## What to work on
Check each line of the records below and collect those that include the word "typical".

[Dataset items]
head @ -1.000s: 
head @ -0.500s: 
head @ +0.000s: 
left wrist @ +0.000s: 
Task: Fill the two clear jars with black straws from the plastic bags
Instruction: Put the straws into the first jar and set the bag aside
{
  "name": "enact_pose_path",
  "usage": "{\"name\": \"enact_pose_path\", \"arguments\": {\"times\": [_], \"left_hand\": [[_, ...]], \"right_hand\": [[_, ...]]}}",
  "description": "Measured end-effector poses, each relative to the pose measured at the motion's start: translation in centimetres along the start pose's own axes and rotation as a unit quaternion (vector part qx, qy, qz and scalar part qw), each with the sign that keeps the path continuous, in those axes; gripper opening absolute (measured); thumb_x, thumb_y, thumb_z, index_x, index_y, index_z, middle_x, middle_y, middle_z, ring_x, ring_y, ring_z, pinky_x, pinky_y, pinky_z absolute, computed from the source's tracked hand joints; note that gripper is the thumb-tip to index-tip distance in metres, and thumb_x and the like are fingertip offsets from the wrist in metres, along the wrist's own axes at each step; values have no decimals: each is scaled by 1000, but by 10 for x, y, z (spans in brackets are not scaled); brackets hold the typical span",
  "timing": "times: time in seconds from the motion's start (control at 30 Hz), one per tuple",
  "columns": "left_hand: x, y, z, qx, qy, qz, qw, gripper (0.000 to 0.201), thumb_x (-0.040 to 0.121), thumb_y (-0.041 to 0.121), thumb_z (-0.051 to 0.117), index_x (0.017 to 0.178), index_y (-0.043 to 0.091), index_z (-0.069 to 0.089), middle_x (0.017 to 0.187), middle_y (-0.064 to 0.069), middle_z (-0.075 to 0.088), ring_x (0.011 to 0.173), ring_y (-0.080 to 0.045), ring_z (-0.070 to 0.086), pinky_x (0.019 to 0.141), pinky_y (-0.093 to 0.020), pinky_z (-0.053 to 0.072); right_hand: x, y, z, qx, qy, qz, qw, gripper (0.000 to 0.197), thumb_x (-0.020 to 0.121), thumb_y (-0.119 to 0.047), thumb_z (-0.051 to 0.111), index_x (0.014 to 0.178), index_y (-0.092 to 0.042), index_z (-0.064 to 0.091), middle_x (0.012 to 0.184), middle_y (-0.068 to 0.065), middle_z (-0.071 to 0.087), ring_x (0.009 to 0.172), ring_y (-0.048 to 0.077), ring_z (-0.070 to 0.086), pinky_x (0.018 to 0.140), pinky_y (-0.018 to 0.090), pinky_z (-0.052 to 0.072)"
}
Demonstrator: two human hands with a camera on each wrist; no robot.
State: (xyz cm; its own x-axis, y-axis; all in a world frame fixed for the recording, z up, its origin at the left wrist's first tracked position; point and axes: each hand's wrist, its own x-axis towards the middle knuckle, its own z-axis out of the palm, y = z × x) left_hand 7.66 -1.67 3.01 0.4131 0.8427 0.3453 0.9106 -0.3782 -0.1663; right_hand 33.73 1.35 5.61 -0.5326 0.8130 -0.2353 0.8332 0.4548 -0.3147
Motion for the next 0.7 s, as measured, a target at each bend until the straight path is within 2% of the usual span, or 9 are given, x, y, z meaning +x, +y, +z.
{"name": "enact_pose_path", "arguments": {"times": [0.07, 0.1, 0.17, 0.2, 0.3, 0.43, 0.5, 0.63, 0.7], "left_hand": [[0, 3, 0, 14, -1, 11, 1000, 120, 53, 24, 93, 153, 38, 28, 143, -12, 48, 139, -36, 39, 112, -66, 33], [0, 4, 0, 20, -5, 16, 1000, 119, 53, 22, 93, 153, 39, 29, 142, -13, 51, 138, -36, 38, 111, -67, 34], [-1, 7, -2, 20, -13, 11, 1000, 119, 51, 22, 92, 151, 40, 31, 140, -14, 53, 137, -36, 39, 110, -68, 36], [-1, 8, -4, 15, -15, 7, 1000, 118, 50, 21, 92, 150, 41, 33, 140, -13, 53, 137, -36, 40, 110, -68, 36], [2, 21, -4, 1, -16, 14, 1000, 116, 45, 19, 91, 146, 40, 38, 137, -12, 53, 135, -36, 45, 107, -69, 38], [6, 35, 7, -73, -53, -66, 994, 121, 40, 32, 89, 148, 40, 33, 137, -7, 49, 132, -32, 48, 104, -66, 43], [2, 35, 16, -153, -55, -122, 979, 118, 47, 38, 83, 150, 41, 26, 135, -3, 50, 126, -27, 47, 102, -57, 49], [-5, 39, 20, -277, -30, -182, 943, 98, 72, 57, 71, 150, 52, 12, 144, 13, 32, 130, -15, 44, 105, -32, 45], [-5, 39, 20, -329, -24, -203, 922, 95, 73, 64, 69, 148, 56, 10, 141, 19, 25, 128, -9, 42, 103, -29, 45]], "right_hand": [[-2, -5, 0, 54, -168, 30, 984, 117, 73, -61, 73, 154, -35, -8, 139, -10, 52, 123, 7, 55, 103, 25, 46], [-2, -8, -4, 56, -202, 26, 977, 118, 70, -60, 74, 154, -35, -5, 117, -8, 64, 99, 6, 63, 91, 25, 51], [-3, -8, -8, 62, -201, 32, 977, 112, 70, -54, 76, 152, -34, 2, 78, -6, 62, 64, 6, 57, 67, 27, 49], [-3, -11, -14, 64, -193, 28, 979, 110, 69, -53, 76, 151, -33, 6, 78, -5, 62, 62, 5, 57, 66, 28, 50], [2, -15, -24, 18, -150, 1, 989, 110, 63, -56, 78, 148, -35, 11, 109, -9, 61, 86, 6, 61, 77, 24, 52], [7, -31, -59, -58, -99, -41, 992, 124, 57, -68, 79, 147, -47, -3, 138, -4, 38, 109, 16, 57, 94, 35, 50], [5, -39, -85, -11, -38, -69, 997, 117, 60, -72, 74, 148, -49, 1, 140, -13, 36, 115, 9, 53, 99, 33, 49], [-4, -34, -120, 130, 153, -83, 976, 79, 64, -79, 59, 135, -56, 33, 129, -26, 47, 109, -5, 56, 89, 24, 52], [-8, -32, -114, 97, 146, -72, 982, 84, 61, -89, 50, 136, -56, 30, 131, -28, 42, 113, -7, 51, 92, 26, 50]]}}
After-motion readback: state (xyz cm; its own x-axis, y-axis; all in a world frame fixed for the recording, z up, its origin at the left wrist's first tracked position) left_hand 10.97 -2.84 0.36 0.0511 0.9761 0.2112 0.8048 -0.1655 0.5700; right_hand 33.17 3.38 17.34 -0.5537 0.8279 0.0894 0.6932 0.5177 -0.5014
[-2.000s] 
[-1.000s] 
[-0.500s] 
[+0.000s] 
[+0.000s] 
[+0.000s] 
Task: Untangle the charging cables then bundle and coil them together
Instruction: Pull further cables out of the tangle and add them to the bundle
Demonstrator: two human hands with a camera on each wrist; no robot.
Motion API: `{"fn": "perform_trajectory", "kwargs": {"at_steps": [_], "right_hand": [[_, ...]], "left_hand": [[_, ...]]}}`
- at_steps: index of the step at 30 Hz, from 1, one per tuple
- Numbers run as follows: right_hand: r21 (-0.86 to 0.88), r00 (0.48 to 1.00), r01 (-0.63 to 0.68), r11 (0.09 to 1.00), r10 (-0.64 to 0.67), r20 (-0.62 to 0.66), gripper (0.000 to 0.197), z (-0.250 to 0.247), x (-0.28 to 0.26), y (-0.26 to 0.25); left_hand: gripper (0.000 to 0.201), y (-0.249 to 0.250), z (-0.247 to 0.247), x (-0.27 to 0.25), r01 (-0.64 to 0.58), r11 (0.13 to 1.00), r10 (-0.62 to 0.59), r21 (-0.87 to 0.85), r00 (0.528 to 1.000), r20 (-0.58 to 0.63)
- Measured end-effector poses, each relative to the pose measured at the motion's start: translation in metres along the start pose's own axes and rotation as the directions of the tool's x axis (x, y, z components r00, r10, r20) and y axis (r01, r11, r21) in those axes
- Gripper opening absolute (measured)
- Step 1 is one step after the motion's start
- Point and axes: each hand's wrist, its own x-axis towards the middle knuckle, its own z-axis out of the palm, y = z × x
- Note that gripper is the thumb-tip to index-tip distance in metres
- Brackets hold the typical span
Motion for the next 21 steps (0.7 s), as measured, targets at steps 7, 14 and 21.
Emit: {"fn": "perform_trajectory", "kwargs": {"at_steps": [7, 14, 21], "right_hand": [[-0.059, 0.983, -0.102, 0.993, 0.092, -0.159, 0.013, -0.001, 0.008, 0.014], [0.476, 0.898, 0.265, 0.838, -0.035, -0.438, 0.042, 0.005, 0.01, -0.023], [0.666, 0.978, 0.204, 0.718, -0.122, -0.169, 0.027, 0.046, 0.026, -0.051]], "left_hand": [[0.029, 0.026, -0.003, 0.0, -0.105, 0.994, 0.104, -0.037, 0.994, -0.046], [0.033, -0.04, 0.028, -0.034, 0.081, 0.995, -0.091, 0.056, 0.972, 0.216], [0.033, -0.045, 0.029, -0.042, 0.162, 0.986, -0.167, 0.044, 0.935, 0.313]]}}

## Exercise output
  "description": "Measured end-effector poses, each relative to the pose measured at the motion's start: translation in centimetres along the start pose's own axes and rotation as a unit quaternion (vector part qx, qy, qz and scalar part qw), each with the sign that keeps the path continuous, in those axes; gripper opening absolute (measured); thumb_x, thumb_y, thumb_z, index_x, index_y, index_z, middle_x, middle_y, middle_z, ring_x, ring_y, ring_z, pinky_x, pinky_y, pinky_z absolute, computed from the source's tracked hand joints; note that gripper is the thumb-tip to index-tip distance in metres, and thumb_x and the like are fingertip offsets from the wrist in metres, along the wrist's own axes at each step; values have no decimals: each is scaled by 1000, but by 10 for x, y, z (spans in brackets are not scaled); brackets hold the typical span",
- Brackets hold the typical span

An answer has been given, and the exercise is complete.